Financing

Can your institution afford it? When will you break even and generate income to re-invest?

Launching an e-learning program requires significant resources in order to effectively market, recruit, train faculty, and create and manage the new learning environment. Most organizations significantly underestimate the amount of these resource needs, especially the marketing and recruiting.  Working capital requirements often exceed a half-million dollars before any tuition revenue is collected. Given today’s stressed higher education budgets, this level of investment by non-profit institutions is just not possible. As a result, most of their programs are significantly under-enrolled.

Compass’s partners are able to overcome this challenge because Compass assumes nearly all of the upfront costs, allowing the institution to enter the market much more quickly, deeply, and profitably than otherwise would be possible.
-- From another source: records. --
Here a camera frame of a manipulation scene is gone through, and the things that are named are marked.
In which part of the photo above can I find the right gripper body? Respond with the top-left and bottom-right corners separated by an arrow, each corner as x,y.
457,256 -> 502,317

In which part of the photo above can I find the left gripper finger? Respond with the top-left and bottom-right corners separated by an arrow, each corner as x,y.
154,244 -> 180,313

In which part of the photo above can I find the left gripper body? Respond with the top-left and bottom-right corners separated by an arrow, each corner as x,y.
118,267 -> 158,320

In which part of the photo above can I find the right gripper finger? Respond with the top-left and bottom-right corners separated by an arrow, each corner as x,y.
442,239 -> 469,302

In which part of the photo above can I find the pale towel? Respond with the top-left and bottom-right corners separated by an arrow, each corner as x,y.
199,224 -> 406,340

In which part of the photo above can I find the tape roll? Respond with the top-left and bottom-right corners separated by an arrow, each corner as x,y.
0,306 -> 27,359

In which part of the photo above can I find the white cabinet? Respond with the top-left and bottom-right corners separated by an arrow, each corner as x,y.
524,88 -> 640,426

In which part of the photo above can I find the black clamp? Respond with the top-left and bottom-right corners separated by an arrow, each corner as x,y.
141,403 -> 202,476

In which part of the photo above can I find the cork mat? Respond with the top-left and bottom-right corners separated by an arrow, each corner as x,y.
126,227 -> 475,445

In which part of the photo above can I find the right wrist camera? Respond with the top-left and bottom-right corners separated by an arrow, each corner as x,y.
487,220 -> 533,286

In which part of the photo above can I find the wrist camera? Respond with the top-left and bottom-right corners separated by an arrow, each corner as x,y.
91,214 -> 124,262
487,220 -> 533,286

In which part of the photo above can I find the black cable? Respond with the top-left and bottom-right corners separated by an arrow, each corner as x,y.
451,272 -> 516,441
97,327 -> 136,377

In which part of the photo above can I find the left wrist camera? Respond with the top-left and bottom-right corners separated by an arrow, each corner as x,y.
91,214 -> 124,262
Compass is not compensated until the student pays tuition.  The institution then pays Compass a portion of that tuition.  If the student pays for one semester and then leaves the program, then Compass recoups very little of our investment.  Compass is thus motivated to find students who will persist through to graduation.  This model is called “revenue share” and it has become a prevalent model in long-term partnerships in higher education.  It transfers nearly all financial risk from the academic institution to Compass.

Most Compass sponsored programs turn cash positive for universities in less than one year, and though the amount of cash needed by the institution in the first year varies, many times it is limited to the cost of the market and institutional readiness tests. In most cases, our partners enjoy seven-figure steady-state surpluses per program or program set.